"With the possible exception of the equator, everything begins somewhere."
-- Peter Robert Fleming
We give you ... the best sports rookies of 2003.
1. Theo Epstein
|Theo Epstein is thus far enjoying a sucessful first year as Red Sox GM.|
When the Red Sox offered Theo their GMship late last November, his father had just a few words of advice: "Take it and be daring."
Before the 2003 season, Epstein, 28, did just that, picking up Todd Walker, David Ortiz, Kevin Millar, and Bill James.
And the Red Sox came oh-so-close. So, does Theo rest? Nope. He's out-Yankeeing the Yankees, picking up Curt Schilling at Thanksgiving and Keith Foulke at the winter meetings, and is still working the phones.
2. LeBron James
King James is living up to the hype. 'Nuff said.
3. Carmelo Anthony
Carmelo is a double top rookie in 2003. Just a freshman back in the winter and early spring, he led Syracuse to a national title, named NCAA Final Four Most Valuable
Player. He also made everyone's All American teams. Then he moved on. Picked third in the NBA draft by the Nuggets, he leads all rookies (and the Nuggets) in scoring, averaging 18.7 ppg. He's also grabbing 6.6 rebounds and dishing 2.9 assists, third and fifth among all rookies. Most important, he's a huge contributor to a 15-9 squad that's nipping at the Mavs heels for first place in the Midwest Division.
4. Marvin Lewis
|Marvin Lewis is stressing the importance of physical conditioning to Bengals players.|
After years as one of the best assistant coaches in the NFL, Lewis lived up to two great challenges: 1) he turned the Bengals from a laughingstock into real contenders, and 2) he did it his way, taking charge in a way that no head coach working for Mike Brown ever has.
5. Dontrelle Willis
Just when baseball needs a healthy injection of fun and effectiveness, along comes the D-Train. Willis, who the Marlins called up from AA on May 9, went 9-1 in his first 10 decisions, and embodied the youthful exuberance of the Florida club. He fannies in Pro Player seats long before the fair-weather fans showed up, and pitched well (and happily) in his supporting postseason role.

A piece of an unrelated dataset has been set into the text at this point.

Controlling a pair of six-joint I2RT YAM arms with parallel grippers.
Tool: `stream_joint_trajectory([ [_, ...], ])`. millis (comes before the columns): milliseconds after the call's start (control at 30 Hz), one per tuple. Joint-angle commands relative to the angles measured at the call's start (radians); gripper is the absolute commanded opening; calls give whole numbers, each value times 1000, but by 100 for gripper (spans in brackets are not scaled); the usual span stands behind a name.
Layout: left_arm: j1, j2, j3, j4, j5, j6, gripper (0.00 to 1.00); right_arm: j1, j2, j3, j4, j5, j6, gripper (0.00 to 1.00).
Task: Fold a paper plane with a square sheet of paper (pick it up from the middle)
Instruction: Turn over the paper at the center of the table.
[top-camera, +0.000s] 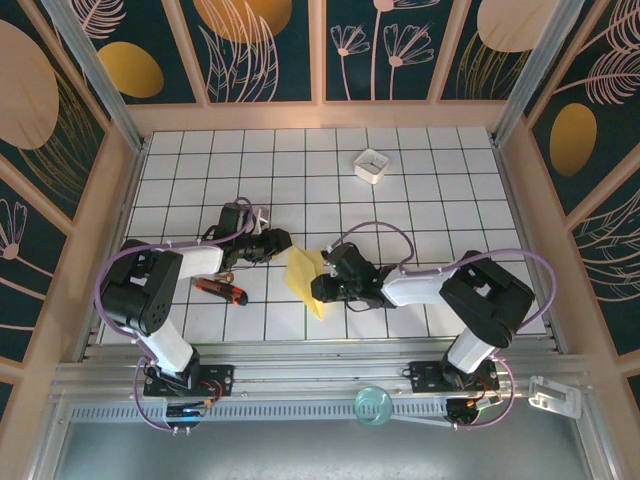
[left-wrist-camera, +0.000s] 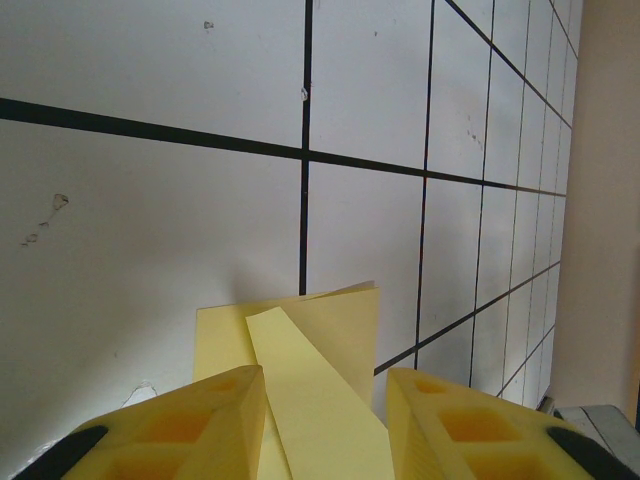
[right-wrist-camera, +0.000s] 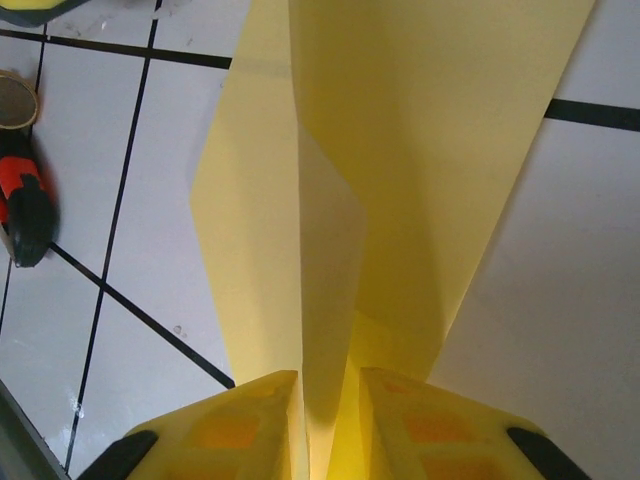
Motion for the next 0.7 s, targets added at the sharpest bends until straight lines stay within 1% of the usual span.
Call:
stream_joint_trajectory([
  [0,-1,-21,-3,-13,20,18,37,6,20,26,15,-12,-16,18],
  [133,-1,-16,9,-16,23,15,37,-5,23,23,15,-17,-11,2],
  [167,-2,-18,12,-16,25,12,38,-15,12,17,9,-17,-10,0],
  [233,-1,-33,15,-21,21,12,38,-41,-28,0,-23,-5,-19,0],
  [300,-1,-53,22,-38,8,19,38,-75,-91,-14,-93,31,-46,0],
  [400,2,-86,34,-58,-13,27,39,-143,-224,-5,-258,129,-109,0],
  [500,6,-114,45,-78,-34,32,39,-196,-329,63,-466,308,-188,0],
  [533,8,-123,48,-83,-45,32,39,-200,-353,100,-549,393,-214,0],
  [567,11,-131,49,-91,-57,34,39,-202,-366,137,-620,479,-234,0],
  [667,24,-153,53,-116,-92,43,40,-197,-359,238,-793,667,-259,0],
])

After Willis got the NL rookie honors, pitching coach Wayne Rosenthal said, "This caps off his whole year. He wins a World Series, goes to the All-Star Game and is now Rookie of the Year. Not bad for a kid who started off the year in Double-A."
6. Brandon Webb
Many thought Webb should have gotten the NL ROY nod. He went 10-9 with a 2.84 ERA (4th in the NL) and 172 Ks in only 180 IP (10th in the NL). Opposing batters hit only .212 against Webb, third in the NL. In other words, he wasn't just one of the top rookies, he was one of the top pitchers in the league.
7. Anquan Boldin
Though he's been toiling away in the obscurity of Phoenix, Boldin has put in a spectacular rookie year. In his first pro game, he caught 10 passes for 217 yards and 2 TDs. Though he hasn't matched that debut performance, he's caught 86 passes (4th in the NFL) for 1,228 yards (3rd in the NFL) and 7 TDs in the first 14 games. He's on track to break Terry Glenn's record for most receptions for a rookie (90) and is a shoo-in for the Pro Bowl.
8. Evans Rutto
|Evans Rutto, left, is congratulated by second place finisher Paul Koech after they both ran incredibly fast marathons.|
We know what you're thinking -- who the heck is he? Rutto, a Kenyan, has been one of the best 10K runners in the world over the past four years, and is now, at 25, one of the best marathoners in the world. In his first race at the distance, at the Chicago Marathon in October, Rutto ran a 2:05:50, making him the fourth-fastest marathoner ever. His run was the fastest first-time marathon of all time, and puts him right up there with greats like Khalid Khannouchi and Haile Gebrselassie.
9. Hideki Matsui
We know all about the Matsui vs. Angel Berroa arguments -- you could make a good case that Berroa, the Royals shortstop who won the NL ROY honors, is a more valuable player, and perhaps he is. We know all about the arguments that Matsui isn't a "true rookie," because he played in the Japanese majors for so long. But we don't have to care about rules for the purposes of this list -- Matsui was an MLB rookie, and, to put it briefly, came through on the biggest stage under the heavy glare of the New York and Japanese media.
10. Laurence Maroney
Maroney, a freshman running back for the 9-3 Minnesota Gophers, ran for 990 yards (6th in the Big 10), and 9 TDs. His average of 6.73 yards per carry was the highest among the top 10 rushers. Maroney got 10 or fewer carries in six games, but still managed to pull out four 100+ performances. including a season-high 179 yards against Illinois.